The evolution of ETFs enables investors to be more strategic about their allocation in global emerging markets (GEM). By identifying specific sectors that are likely to benefit from the major trends in the markets, investors can improve their returns. Among the GEM ETFs, the consumer and infrastructure sectors are areas that investors can target. There are three GEM sector ETFs that this article will look at.
GEM Sector ETFs
EG Shares Emerging Market Consumer (NYSEARCA:ECON) is the only large GEM consumer ETF available in the US. The fund gives investors exposure to food & beverage, retail, media and other consumer-oriented sub sectors. The fund's largest country exposures are in South Africa, Mexico and Brazil.

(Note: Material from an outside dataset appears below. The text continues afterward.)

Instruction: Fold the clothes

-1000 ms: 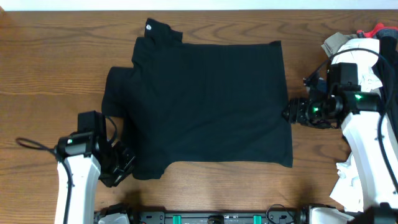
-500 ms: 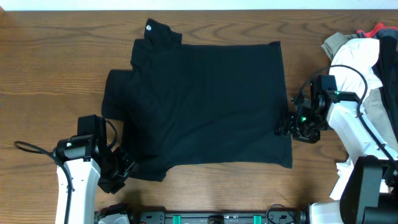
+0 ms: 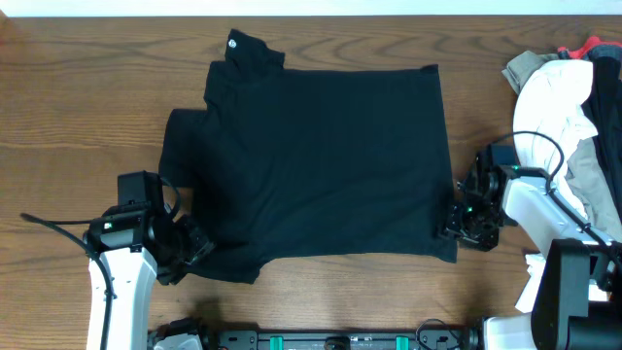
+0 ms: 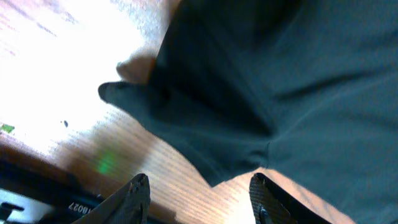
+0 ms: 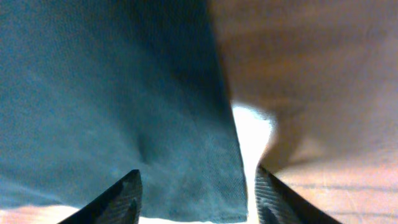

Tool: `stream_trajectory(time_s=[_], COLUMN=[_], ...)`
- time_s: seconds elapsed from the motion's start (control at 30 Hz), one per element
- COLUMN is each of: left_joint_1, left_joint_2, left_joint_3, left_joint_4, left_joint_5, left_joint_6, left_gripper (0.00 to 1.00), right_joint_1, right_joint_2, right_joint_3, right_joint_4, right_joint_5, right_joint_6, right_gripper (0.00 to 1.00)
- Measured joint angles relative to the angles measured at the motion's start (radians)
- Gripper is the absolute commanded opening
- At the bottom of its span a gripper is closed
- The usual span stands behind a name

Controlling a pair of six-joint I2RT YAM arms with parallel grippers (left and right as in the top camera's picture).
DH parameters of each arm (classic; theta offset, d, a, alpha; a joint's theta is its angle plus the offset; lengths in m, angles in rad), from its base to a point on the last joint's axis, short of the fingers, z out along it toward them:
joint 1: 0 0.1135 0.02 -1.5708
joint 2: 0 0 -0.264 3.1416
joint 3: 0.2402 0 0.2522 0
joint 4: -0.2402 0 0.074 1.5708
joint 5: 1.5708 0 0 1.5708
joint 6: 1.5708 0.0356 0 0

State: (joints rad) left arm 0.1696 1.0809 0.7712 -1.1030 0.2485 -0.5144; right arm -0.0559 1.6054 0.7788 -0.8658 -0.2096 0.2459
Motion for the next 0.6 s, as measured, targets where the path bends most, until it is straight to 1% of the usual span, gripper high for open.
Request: stream_trajectory(time_s=[0.07, 0.1, 0.13, 0.17, 0.27, 0.43, 0.47, 0.5, 0.53, 0.57, 0.6], left_joint_1=[0.000, 0.000, 0.000, 0.000, 0.000, 0.000, 0.000, 0.000, 0.000, 0.000, 0.000], left_joint_2=[0.000, 0.000, 0.000, 0.000, 0.000, 0.000, 0.000, 0.000, 0.000, 0.000, 0.000], left_joint_3=[0.002, 0.003, 0.006, 0.011, 0.030, 0.039, 0.039, 0.039, 0.039, 0.039, 0.040], left_joint_4=[-0.029, -0.043, -0.054, -0.066, -0.082, -0.088, -0.092, -0.095, -0.095, -0.094, -0.093], left_joint_5=[0.001, 0.003, 0.003, 0.004, 0.005, 0.007, 0.007, 0.007, 0.007, 0.007, 0.007], left_joint_6=[0.014, 0.019, 0.023, 0.030, 0.047, 0.053, 0.056, 0.060, 0.066, 0.071, 0.080], left_gripper=[0.55, 0.55, 0.55, 0.55, 0.55, 0.55, 0.55, 0.55, 0.55, 0.56, 0.56], right_joint_1=[0.000, 0.000, 0.000, 0.000, 0.000, 0.000, 0.000, 0.000, 0.000, 0.000, 0.000], right_joint_2=[-0.005, -0.006, -0.006, -0.006, -0.005, -0.006, -0.007, -0.010, -0.014, -0.019, -0.025], right_joint_3=[-0.010, -0.011, -0.013, -0.014, -0.003, 0.062, 0.076, 0.087, 0.093, 0.095, 0.096], right_joint_4=[0.007, 0.007, -0.002, -0.011, -0.089, -0.206, -0.217, -0.219, -0.218, -0.214, -0.206], right_joint_5=[0.015, 0.037, 0.057, 0.077, 0.144, 0.216, 0.228, 0.238, 0.250, 0.256, 0.263], right_joint_6=[0.022, 0.035, 0.047, 0.058, 0.084, 0.084, 0.084, 0.088, 0.091, 0.087, 0.086], right_gripper=[0.20, 0.11, 0.03, 0.01, 0.01, 0.03, 0.09, 0.24, 0.33, 0.36, 0.37])
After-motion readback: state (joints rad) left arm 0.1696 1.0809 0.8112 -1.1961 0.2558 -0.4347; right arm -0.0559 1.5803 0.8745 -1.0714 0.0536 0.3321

ECON is concentrated with only 30 holdings and follows the Dow Jones Consumer Titans Index. Consumer stocks in emerging markets are not cheap, nor do they pay material dividends, but they offer attractive exposure to growing middle class consumers. It is also a sector that offers limited choices for investors because many consumer businesses in emerging markets are foreign owned. Multinationals have poured into this sector and bought out many publicly held companies already. They must know something.

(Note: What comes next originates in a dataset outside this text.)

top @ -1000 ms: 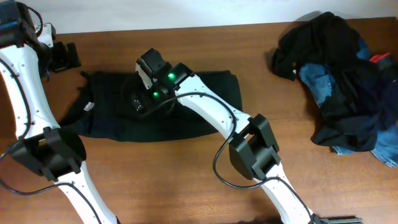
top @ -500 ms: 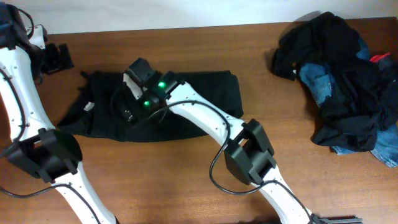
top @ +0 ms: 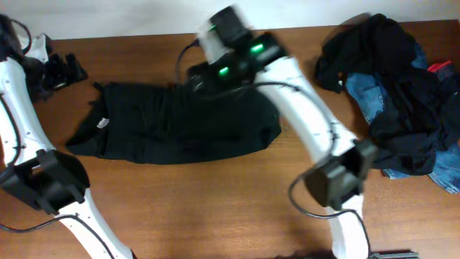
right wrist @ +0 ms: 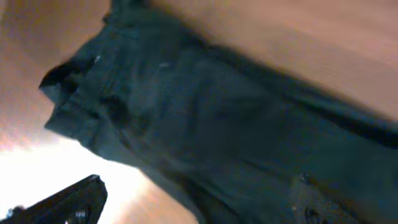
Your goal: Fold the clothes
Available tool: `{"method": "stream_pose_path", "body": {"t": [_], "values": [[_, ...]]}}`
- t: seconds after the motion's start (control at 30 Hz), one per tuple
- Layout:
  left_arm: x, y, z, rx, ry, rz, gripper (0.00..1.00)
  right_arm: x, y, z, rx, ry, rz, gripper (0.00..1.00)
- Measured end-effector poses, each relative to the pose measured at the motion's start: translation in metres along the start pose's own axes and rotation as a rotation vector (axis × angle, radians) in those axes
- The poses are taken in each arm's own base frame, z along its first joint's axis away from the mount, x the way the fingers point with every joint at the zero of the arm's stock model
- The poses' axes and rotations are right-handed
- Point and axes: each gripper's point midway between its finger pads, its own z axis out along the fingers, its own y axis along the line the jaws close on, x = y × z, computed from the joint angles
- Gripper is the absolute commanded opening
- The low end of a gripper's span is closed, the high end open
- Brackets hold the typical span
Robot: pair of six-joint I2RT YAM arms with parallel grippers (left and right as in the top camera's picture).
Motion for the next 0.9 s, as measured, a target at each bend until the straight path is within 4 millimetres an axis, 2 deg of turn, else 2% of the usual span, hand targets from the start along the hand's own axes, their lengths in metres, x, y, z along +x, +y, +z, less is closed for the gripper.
{"method": "stream_pose_path", "body": {"t": [0.1, 0.17, 0.27, 0.37, 0.53, 0.7, 0.9], "values": [[0.007, 0.011, 0.015, 0.031, 0.032, -0.035, 0.99, -0.001, -0.039, -0.040, 0.074, -0.023, 0.051, 0.99], [0.013, 0.014, 0.035, 0.064, 0.059, -0.038, 0.99, 0.008, -0.065, -0.058, 0.139, 0.000, 0.089, 0.99], [0.025, 0.013, 0.067, 0.127, 0.094, -0.037, 0.99, 0.024, -0.088, -0.066, 0.208, 0.059, 0.129, 0.99], [0.038, 0.003, 0.094, 0.237, 0.115, -0.007, 0.99, 0.036, -0.097, -0.070, 0.247, 0.101, 0.146, 0.99], [0.052, -0.009, 0.117, 0.364, 0.111, 0.048, 0.99, 0.048, -0.106, -0.074, 0.306, 0.150, 0.148, 0.99], [0.059, -0.010, 0.131, 0.401, 0.100, 0.067, 0.99, 0.055, -0.113, -0.078, 0.352, 0.176, 0.147, 0.99], [0.054, -0.014, 0.136, 0.410, 0.065, 0.117, 0.98, 0.058, -0.116, -0.080, 0.378, 0.188, 0.147, 0.99]]}}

Infrastructure funds differ
The infrastructure funds are interesting in that they differ significantly. iShares S&P Emerging Market Infrastructure (NASDAQ:EMIF) offers more exposure to infrastructure operators like transports and utilities while Powershares Emerging Markets Infrastructure (NYSEARCA:PXR) is more exposed to the actual builders of the infrastructure like materials producers, construction companies and equipment producers. As a result, PXR is more leveraged to global cyclicality.
EMIF's largest country exposures are in Brazil and China which make up almost 70% of holdings. The fund also has high exposure to Chile. EMIF is concentrated with 30 holdings and offers a higher yield than its peer PXR. The funds exposure to transportation-related companies is uniquely high at over 40%.

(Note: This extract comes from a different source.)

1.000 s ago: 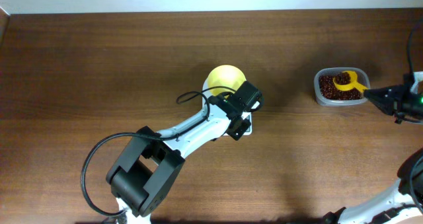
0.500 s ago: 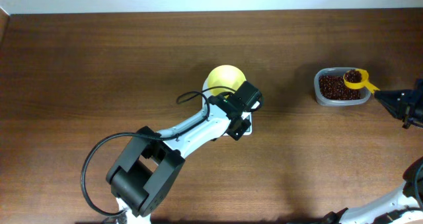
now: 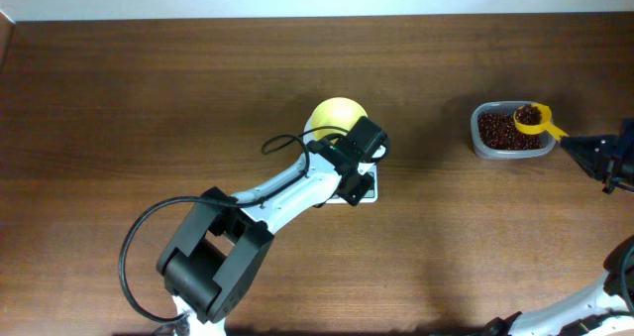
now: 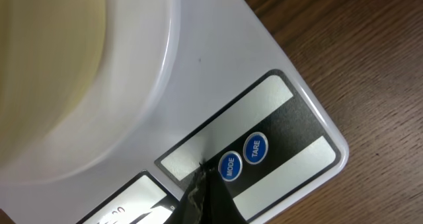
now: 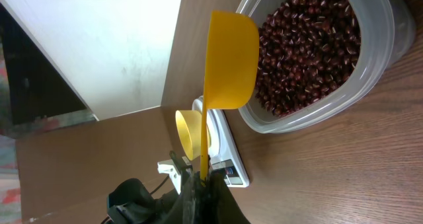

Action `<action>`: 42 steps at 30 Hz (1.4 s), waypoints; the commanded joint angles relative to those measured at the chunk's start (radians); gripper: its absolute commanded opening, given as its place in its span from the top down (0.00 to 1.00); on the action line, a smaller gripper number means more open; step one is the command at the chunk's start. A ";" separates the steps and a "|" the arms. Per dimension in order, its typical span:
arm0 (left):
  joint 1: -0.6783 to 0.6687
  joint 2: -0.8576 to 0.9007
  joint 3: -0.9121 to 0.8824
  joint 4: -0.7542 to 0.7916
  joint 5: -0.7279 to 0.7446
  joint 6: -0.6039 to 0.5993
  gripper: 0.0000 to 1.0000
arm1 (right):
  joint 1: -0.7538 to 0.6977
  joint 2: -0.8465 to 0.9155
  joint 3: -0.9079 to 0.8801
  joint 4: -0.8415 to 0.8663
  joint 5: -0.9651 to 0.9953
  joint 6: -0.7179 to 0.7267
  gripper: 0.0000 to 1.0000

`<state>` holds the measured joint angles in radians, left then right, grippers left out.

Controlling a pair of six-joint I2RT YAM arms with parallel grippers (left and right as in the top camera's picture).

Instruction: Scoop item into bowl and weigh 50g on scale

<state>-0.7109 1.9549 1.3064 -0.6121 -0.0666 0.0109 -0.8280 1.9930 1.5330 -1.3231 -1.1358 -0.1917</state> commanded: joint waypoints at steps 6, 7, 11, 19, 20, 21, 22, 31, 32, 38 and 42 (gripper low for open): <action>0.003 0.008 0.004 0.006 0.010 0.005 1.00 | -0.005 0.011 -0.008 -0.001 -0.031 -0.022 0.96; 0.003 0.008 0.004 0.005 0.010 0.005 1.00 | -0.005 0.011 -0.008 -0.001 -0.031 -0.022 0.96; 0.003 0.009 0.004 0.002 0.006 0.005 1.00 | -0.005 0.011 -0.008 -0.001 -0.031 -0.022 0.96; 0.003 0.010 0.003 -0.010 -0.002 0.005 1.00 | -0.005 0.011 -0.008 -0.001 -0.031 -0.022 0.96; 0.003 0.010 0.003 -0.010 -0.013 0.005 1.00 | -0.005 0.011 -0.008 -0.001 -0.031 -0.022 0.96; 0.003 0.010 0.003 -0.010 -0.020 0.005 1.00 | -0.005 0.011 -0.008 -0.001 -0.031 -0.022 0.96; 0.003 0.010 0.003 -0.010 -0.019 0.005 1.00 | -0.005 0.011 -0.008 -0.001 -0.031 -0.022 0.96; 0.003 0.047 0.003 -0.024 -0.019 0.005 1.00 | -0.005 0.011 -0.008 0.000 -0.031 -0.022 0.96; 0.003 0.048 0.003 -0.024 -0.019 0.005 1.00 | -0.005 0.011 -0.008 -0.001 -0.031 -0.022 0.96; 0.003 0.093 0.003 -0.025 -0.019 0.004 1.00 | -0.005 0.011 -0.008 0.000 -0.031 -0.022 0.96; 0.003 0.095 0.003 -0.032 -0.019 0.004 1.00 | -0.005 0.011 -0.008 0.000 -0.031 -0.022 0.96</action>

PXR is a more diversified fund with over 80 holdings. Its largest country weights are in China and Taiwan and the fund holds western companies with exposure to emerging markets like Caterpillar and ABB.
Infrastructure funds are less liquid
ECON's liquidity is good trading around $6.5m/day. PXR and EMIF are less liquid trading between $0.5m - $1m/day. iShares and Emerging Global Advisors offer smaller funds targeted at other sectors in emerging markets. These funds have failed to generate significant interest because the sectors they follow are already well represented in emerging markets funds like financials, or are available in global sector funds like energy and materials. There are also country-specific sector ETFs but we will look at those later within the context of each individual market.
ECON outperforms, PXR has lagged
A 12-month total return chart shows ECON has been the best performer of the sector strategy group. iShares EMIF has also outperformed benchmark iShares Emerging Markets (NYSEARCA:EEM) while the more cyclically-driven PXR has lagged.
ECON and EMIF merit exposure
Exposure to the emerging market consumer is a good reason to invest in emerging markets. Many markets have relatively young demographics and growing middle classes that will consume and gravitate towards branded goods. Therefore exposure to this segment is important for an emerging market portfolio. ECON ticks that box.
Infrastructure is also a component of the emerging market universe yet can be defined in various ways. EMIF is an interesting fund because it offers unique access to the transportation sector which has very little representation in other emerging market funds and is also a beneficiary of demographic growth. It's exposure to regulated utilities is a risk since governments typically are more concerned with votes than returns at state regulated entities. Nonetheless EMIF's portfolio has demonstrated good relative performance in tough markets and warrants serious consideration. Finally, it's hard to see PXR performing unless we see a material pick up in global growth given its cyclical orientation.